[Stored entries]

================

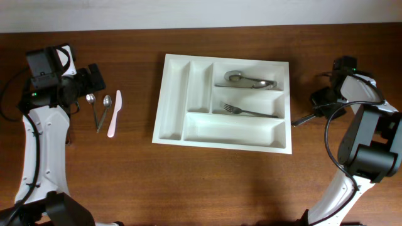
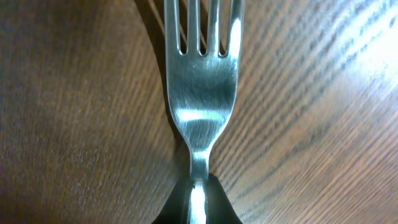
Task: Pack container
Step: 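Grasp the long fork with the right gripper and lift it, then place the long fork in the middle-right compartment and release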
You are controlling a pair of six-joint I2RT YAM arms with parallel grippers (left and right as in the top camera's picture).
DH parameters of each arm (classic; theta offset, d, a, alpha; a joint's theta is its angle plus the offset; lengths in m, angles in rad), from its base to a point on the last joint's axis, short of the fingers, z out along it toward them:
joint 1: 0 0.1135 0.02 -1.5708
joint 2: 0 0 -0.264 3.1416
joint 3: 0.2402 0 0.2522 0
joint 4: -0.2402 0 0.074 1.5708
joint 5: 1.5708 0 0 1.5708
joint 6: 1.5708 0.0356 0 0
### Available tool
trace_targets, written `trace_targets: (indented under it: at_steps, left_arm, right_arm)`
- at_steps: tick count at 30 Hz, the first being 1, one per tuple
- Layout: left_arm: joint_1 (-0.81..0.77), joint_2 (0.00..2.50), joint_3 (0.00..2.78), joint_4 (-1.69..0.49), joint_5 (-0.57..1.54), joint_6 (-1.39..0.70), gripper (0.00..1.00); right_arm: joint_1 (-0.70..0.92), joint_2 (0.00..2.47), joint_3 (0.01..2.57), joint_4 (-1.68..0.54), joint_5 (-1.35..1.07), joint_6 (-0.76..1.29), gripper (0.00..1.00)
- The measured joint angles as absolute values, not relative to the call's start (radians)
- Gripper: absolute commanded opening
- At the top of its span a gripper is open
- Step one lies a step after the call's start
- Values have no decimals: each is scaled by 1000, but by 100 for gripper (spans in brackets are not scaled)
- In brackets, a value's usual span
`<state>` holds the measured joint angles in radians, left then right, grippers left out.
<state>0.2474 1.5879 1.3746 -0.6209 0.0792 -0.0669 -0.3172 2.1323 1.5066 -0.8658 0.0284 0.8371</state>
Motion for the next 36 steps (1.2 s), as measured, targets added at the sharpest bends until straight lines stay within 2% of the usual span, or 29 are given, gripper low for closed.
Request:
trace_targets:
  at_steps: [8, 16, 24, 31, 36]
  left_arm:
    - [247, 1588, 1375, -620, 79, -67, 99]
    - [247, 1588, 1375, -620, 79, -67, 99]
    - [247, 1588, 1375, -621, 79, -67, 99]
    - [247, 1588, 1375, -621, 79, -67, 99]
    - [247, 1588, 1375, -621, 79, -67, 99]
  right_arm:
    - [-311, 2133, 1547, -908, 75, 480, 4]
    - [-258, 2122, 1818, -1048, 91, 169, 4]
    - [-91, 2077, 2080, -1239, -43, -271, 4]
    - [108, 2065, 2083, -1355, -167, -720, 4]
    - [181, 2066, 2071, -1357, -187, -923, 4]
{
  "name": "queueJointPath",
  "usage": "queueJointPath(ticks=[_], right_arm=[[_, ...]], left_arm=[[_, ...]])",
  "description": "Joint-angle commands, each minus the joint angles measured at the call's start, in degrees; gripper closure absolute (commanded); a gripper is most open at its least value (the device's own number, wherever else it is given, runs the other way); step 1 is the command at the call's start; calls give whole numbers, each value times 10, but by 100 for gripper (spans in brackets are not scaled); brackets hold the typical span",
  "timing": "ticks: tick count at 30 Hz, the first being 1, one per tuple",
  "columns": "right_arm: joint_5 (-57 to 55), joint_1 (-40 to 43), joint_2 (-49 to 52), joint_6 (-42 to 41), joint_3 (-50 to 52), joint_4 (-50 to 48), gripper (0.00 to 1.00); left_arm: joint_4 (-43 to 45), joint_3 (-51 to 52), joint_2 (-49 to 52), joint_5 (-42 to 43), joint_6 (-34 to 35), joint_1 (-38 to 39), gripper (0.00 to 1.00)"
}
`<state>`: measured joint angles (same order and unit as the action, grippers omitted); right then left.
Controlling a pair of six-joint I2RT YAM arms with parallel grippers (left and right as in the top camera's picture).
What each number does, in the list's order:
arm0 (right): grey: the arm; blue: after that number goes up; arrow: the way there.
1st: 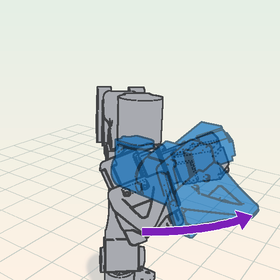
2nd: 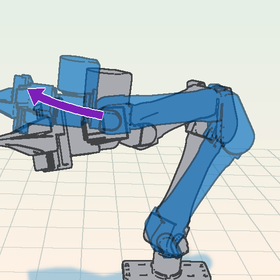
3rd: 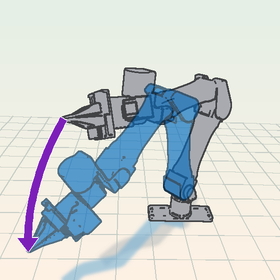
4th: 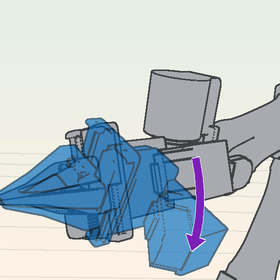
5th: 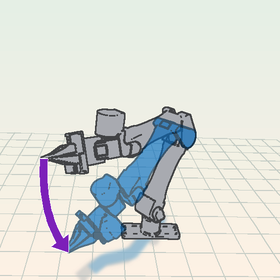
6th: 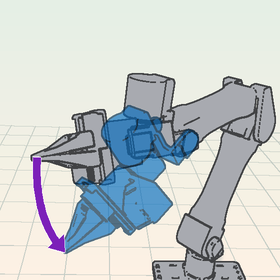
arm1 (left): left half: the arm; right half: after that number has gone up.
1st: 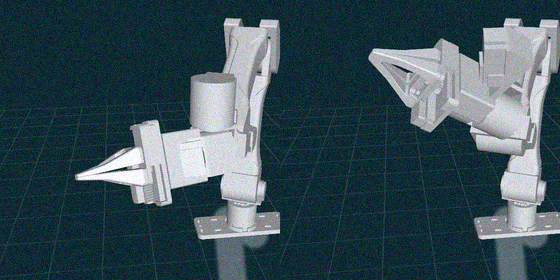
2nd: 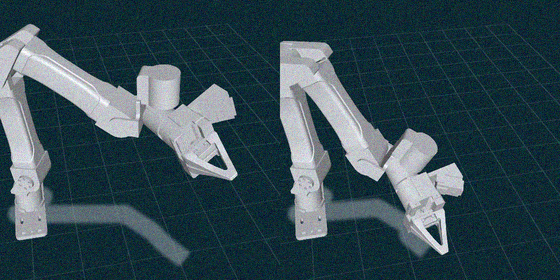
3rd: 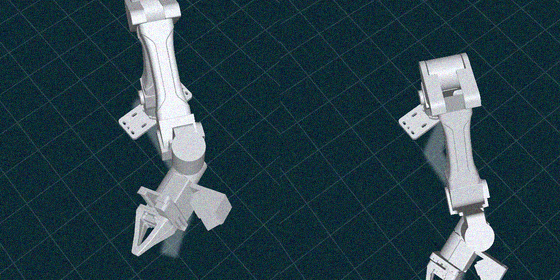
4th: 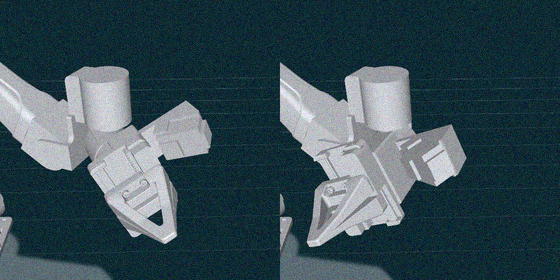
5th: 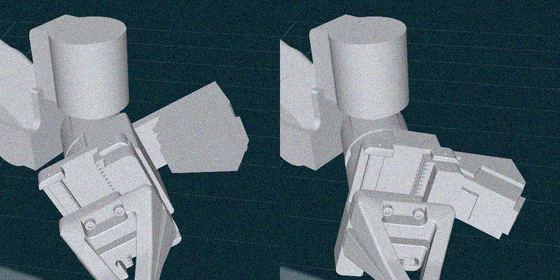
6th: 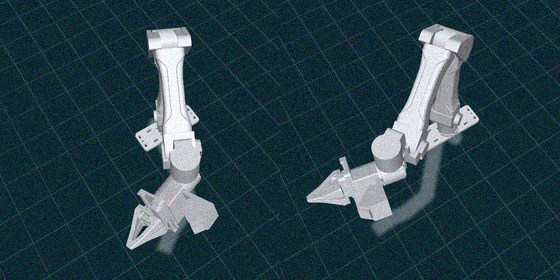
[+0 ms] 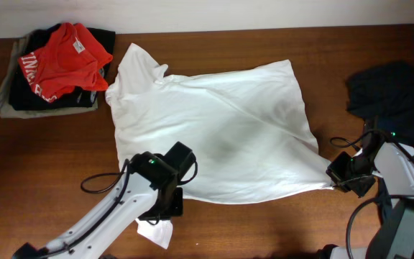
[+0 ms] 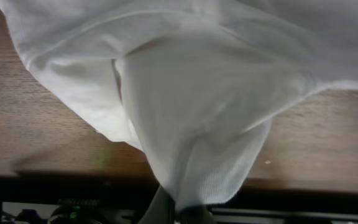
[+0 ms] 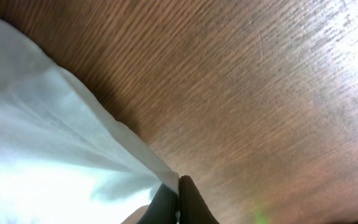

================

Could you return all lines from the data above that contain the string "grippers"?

You are controlling a pair of six-joint I2RT YAM arms with parallel grippers (left and right as in the top camera's picture).
`<state>` holds the measured joint angles in radians, left then right, grippers left out.
`<state>`: measured joint angles (same order and unit as the action, grippers omitted); right then left.
Controlling a pair of six-joint I2RT YAM arms with parallel grippers (left and right as in the top camera's picture).

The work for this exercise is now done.